Tracking Your Sugar Intake
The magazine "Experience Life" has a great article stating that added sugars will get their rightful position on our food labels. Yay!
Now we can be more aware as to whether or not we are staying in the "healthy" guidelines. Here's the article. https://experiencelife.com/article/sweet-news-about-food-labels/ (it's a bit on the long side).
In brief this is what the article talks about…
A lot of sugars are getting into our bodies, sometimes without us even knowing.
We are eating more sugar than ever before. Our everyday processed foods are loaded with the evil stuff.
Most of us don't even know how bad sugar really is to our mind and our bodies. So why not give us guidelines to help us learn what a healthy intake is?

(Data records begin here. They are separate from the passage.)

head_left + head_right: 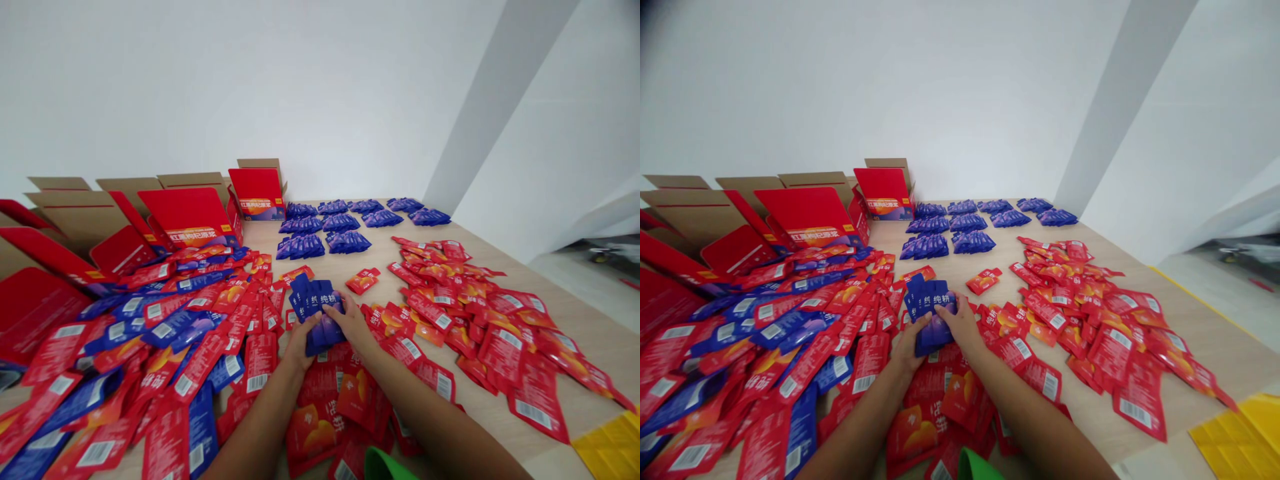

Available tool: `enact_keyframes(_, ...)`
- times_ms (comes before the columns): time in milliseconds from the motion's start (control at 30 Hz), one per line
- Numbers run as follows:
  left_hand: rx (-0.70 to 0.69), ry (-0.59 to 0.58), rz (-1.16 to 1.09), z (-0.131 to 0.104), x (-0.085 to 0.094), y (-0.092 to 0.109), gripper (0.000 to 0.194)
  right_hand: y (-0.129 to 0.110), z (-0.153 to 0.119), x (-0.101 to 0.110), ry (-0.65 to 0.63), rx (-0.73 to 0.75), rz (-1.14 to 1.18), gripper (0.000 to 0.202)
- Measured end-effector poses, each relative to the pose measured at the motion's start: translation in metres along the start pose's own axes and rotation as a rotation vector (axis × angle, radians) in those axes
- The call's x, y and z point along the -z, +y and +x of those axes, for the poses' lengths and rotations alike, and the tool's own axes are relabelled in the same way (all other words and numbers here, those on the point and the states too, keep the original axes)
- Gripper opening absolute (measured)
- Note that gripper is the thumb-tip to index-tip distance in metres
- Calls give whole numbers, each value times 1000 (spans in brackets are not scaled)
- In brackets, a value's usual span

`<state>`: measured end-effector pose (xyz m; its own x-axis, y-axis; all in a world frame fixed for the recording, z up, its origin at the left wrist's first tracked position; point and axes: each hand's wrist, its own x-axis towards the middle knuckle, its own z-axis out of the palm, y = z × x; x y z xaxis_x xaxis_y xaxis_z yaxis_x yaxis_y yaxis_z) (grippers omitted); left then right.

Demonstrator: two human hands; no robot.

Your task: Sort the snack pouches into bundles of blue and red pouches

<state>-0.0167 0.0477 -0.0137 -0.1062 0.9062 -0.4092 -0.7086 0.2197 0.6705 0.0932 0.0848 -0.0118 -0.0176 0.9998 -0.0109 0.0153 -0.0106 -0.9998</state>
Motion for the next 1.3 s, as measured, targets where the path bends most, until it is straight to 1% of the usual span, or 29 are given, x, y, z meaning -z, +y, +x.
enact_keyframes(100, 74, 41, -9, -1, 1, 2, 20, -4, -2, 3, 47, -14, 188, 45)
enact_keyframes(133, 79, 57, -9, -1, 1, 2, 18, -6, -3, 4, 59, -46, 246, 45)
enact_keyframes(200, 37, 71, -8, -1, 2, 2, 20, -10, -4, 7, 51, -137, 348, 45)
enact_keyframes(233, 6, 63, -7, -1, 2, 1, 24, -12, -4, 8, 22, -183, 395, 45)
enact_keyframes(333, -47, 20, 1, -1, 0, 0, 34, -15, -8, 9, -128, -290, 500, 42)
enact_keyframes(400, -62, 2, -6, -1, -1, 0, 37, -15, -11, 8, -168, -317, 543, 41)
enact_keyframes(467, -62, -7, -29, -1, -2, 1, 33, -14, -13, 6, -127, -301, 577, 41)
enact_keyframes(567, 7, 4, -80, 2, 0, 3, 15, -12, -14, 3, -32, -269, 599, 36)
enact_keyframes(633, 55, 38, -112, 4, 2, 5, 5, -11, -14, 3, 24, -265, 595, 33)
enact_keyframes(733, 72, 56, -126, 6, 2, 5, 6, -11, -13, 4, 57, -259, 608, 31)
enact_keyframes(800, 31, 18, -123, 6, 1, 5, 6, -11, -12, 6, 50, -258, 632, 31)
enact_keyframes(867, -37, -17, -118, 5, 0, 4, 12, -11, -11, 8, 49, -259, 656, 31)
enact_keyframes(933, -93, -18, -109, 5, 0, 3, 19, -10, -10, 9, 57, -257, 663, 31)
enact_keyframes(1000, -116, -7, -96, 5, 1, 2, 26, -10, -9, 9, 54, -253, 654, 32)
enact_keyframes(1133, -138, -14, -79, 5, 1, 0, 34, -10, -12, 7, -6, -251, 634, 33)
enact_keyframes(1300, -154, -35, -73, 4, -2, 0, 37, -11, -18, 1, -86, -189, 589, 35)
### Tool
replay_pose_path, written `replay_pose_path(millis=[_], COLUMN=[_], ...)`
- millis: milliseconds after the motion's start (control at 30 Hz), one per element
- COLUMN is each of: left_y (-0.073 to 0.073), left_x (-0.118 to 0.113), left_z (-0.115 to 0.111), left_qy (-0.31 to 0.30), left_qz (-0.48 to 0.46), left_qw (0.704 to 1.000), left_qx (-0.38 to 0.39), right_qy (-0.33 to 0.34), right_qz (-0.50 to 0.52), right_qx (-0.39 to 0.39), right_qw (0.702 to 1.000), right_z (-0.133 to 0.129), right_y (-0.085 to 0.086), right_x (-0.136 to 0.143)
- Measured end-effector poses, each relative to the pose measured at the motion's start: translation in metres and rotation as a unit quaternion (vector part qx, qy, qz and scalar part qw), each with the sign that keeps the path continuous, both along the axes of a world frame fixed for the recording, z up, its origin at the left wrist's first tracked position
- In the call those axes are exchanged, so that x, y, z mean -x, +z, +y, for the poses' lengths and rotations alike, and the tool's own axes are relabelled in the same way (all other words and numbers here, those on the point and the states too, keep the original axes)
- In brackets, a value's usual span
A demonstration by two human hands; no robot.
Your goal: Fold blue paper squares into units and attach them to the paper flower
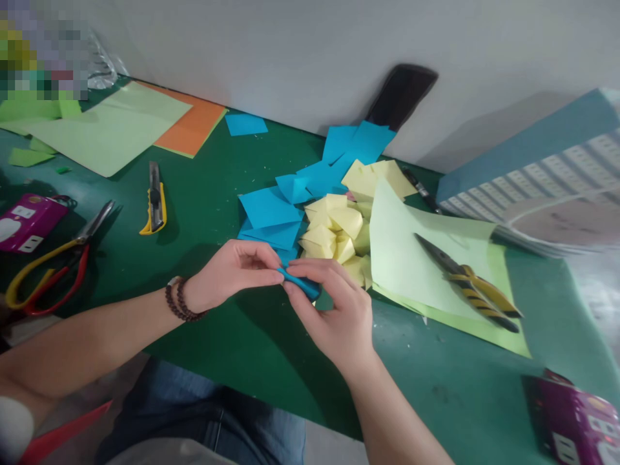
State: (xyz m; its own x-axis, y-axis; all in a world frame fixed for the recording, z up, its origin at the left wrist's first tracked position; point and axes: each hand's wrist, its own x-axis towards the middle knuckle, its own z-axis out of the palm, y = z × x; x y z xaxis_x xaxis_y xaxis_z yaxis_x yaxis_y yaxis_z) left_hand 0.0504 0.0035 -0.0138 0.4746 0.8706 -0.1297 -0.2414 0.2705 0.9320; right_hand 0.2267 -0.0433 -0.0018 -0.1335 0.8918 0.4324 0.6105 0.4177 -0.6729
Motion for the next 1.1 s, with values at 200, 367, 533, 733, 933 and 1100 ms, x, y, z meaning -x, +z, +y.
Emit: replay_pose_path(millis=[200,367,533,733,933,1100], left_y=[-0.001,0.005,0.009,0.008,0.008,0.005], left_x=[0.0,0.004,0.006,0.007,0.007,0.006], left_z=[0.0,0.0,0.0,-0.001,-0.001,-0.001], left_qy=[0.04,0.033,0.042,0.034,0.031,0.044], left_qz=[0.023,0.079,0.121,0.153,0.154,0.141], left_qw=[0.994,0.981,0.961,0.952,0.942,0.926], left_qx=[-0.096,-0.172,-0.244,-0.264,-0.295,-0.349], right_qy=[-0.008,-0.007,-0.013,-0.018,-0.001,0.012], right_qz=[0.04,0.047,0.036,0.023,0.021,0.016], right_qx=[0.047,0.065,0.056,0.048,0.026,0.011], right_qw=[0.998,0.997,0.998,0.998,0.999,1.0], right_z=[0.0,0.001,0.001,0.001,0.002,0.002], right_y=[-0.003,-0.004,-0.002,0.0,0.0,0.0], right_x=[-0.002,-0.004,-0.004,-0.002,-0.002,-0.003])
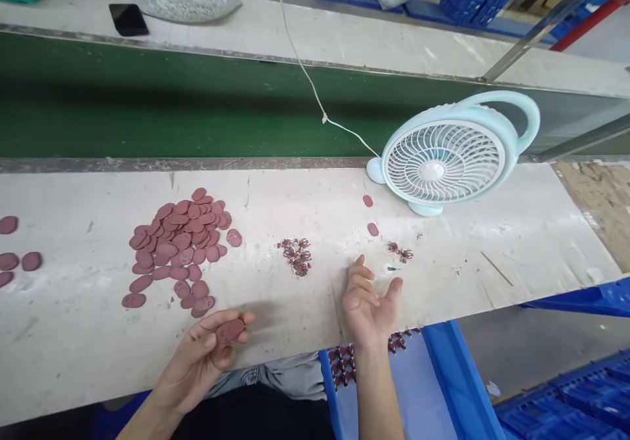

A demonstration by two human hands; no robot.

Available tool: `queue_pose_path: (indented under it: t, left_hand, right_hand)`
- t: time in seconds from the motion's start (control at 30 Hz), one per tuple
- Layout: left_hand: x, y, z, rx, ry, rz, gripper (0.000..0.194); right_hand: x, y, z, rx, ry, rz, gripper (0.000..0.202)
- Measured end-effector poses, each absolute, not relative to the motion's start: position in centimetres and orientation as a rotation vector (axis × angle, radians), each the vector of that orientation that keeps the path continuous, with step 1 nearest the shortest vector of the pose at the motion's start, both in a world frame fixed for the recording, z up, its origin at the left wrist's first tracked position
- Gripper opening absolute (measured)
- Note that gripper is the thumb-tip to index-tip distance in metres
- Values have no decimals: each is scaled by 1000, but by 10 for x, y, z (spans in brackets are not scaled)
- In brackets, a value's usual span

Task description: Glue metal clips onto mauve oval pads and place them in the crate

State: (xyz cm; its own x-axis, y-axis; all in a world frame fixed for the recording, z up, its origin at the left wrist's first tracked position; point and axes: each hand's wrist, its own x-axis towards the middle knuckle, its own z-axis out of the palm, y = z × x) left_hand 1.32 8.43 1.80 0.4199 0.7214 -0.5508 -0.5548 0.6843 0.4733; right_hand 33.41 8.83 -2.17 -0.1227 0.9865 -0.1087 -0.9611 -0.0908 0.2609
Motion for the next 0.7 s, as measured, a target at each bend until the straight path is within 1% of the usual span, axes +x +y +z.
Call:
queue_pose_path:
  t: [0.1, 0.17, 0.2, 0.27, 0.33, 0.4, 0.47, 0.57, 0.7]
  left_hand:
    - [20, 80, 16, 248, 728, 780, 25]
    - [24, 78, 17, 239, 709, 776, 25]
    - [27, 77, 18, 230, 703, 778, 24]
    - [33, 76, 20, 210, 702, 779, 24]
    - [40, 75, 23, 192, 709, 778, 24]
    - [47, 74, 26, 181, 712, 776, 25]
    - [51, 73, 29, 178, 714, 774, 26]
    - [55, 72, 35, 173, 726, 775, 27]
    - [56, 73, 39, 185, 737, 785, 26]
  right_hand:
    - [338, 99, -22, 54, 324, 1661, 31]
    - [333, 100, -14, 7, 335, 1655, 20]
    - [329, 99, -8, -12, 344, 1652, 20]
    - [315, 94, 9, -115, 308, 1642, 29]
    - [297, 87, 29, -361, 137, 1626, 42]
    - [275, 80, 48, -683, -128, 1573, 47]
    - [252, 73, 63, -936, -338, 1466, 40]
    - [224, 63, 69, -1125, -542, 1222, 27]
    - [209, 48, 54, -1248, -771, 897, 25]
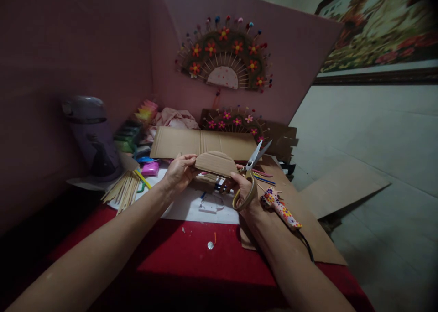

Good news---soon we will be able to learn from easy to read food labels, just how much sugar is in each product. Sugar will not only be listed in grams, but as a daily percentage value on the nutrition labels. The daily recommended amounts of added sugars will be limited to no more than 10 percent of daily calories. "This works out to approximately 6 teaspoons (24 grams) for women and 9 teaspoons (36 grams) for men. As for children, the American Heart Association (AHA) recommends no more than 3 to 6 teaspoons (12 to 24 grams) daily, depending on weight and height, and that kids under 2 consume no added sugars." (Ugh! have you seen what's in baby formulas?).
These new labels are going to be a great help for allowing us to know what our daily sugar intake is, and through abiding by the daily recommended amount, will help to dramatically improve our health.
Added sugars will no longer be "hidden."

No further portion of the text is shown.